Andrej Bjegovic Business Unit Lead European Distribution Markets and Exports

Advice #3: Keep it simple and be agile

Andrej: “This is a very Kraft Heinz thing to say, but I’ll say it anyway: you need to be able to simplify issues. Properly breaking them down is the first step of tackling them.” To avoid the dangers of granularity, Andrej and his team have defined four pillars: Ketchup, Mayonnaise, Foodservice, and Tomato-based products. As a result, all of their activities over the next five years will either help reinforce the number one position of Heinz Ketchup, launch a mayonnaise proposition, increase the Kraft Heinz footprint within Foodservice or establish Kraft Heinz as the go-to brand for tomato-based products such as soups, sauces, puree, and passata.

With a product like mayonnaise, Andrej faces an interesting challenge.
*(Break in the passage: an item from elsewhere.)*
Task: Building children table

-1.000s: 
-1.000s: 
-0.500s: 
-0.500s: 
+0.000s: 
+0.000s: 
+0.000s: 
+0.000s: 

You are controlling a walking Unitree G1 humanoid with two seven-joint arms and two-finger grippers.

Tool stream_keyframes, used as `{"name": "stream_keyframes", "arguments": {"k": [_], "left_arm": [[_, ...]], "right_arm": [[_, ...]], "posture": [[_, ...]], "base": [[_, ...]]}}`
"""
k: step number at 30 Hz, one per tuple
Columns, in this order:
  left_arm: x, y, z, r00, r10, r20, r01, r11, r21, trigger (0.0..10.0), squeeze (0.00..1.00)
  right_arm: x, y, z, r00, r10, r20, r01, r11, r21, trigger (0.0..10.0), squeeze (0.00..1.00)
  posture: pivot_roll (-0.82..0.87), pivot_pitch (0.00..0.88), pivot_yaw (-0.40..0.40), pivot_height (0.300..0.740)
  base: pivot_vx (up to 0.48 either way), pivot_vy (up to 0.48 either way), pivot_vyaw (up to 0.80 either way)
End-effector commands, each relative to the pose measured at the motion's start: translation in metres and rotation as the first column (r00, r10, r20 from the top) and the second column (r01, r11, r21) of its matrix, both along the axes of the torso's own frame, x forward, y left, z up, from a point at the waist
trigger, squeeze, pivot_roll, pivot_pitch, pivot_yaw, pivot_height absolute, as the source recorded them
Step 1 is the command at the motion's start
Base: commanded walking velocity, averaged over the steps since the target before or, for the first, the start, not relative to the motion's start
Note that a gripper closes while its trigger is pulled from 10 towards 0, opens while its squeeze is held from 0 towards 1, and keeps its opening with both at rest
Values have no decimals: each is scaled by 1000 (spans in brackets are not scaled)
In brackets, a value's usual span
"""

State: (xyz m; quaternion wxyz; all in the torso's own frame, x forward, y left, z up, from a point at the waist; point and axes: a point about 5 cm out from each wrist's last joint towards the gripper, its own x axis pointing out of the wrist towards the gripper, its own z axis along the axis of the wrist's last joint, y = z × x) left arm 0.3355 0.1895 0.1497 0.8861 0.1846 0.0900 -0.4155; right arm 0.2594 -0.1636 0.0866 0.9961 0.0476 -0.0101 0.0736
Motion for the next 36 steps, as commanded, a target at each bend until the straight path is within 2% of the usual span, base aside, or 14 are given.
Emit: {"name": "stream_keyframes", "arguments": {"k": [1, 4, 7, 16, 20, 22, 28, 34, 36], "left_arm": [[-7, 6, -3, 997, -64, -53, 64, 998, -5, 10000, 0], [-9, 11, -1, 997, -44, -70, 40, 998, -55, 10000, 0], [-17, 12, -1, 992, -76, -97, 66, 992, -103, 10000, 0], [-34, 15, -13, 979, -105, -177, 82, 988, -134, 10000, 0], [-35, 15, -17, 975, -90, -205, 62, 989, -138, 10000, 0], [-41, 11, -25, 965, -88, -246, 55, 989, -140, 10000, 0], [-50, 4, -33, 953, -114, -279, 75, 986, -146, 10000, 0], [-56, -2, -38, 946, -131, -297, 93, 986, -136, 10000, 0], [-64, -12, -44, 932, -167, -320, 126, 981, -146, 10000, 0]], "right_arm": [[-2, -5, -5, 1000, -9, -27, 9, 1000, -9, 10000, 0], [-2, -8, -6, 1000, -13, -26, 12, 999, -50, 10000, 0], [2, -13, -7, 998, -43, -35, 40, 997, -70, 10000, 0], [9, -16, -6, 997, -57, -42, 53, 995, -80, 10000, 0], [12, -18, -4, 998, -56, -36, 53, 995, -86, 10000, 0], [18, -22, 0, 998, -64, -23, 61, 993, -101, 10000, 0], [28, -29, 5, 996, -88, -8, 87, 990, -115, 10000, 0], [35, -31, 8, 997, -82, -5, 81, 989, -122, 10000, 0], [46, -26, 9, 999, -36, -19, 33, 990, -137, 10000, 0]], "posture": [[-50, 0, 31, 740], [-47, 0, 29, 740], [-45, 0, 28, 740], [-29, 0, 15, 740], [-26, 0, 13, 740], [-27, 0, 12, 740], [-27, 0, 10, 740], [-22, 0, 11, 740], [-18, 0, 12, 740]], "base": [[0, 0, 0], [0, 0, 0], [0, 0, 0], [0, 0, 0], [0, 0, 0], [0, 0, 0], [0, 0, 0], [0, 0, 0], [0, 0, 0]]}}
Slightly pickled, tangy, eggy or salty, extra thick or silky smooth – there is a distinct difference between the way people like their mayonnaise in different countries. That’s why they’ve developed an agile strategy with three different mayonnaise propositions to suit each market: KRAFT, Seriously Good and Classic Mayo.

Andrej: “We also see this need for agility when it comes to Foodservice. We have a vast amount of white space in most countries where visibility in restaurants and hotels is an important way to increase brand equity. But again, each country has its own challenges. I just came back from Israel. They said: great food service assortment, but we need it with a higher kosher level. It’s a huge market, so we’ll work with the product development team to find a solution.”

Advice #4: Surround yourself with diversity

“During my time in London, we hired a professional cricket player,” Andrej says. “He went to the London Business School, so we knew he had potential, and we gave him the opportunity to prove us right. At Kraft Heinz, we really are open to all kinds of backgrounds, and we tend to move people across different functions. For me, that’s one of the great things about us – we don’t just allow it, we encourage it. It’s such an added value if you have expertise in finance, in marketing, and in operations – It creates a far more well-rounded professional athlete.”

Advice #5: Forge the right partnerships

Consumer demands are rapidly evolving. “How and what people eat is possibly changing even faster than in occidental Europe. We need to keep up. To do so, we need to have the right partners. They need to have intimate knowledge of the market, be culturally aligned with us, and be structured to adapt and deliver quickly.”

Andrej points out that collaboration is equally important at an interpersonal level. “You won’t be able to succeed on your own. You need to be supportive of others and have the humility to understand that you need the help of others. Don’t ever be afraid to look silly by asking for advice. Reaching out to others will help you learn faster.”

Advice #6: Find loved ones who support you

Andrej emphasizes the importance of feeling the support of his loved ones along his journey. When he moved to London in 2016, his girlfriend at the time – now-wife – transferred from New York to join him. When Andrej was offered the promotion in Amsterdam, his wife found a way to make it work with her own career. “She’s been so supportive. I would not have been able to do this without her.”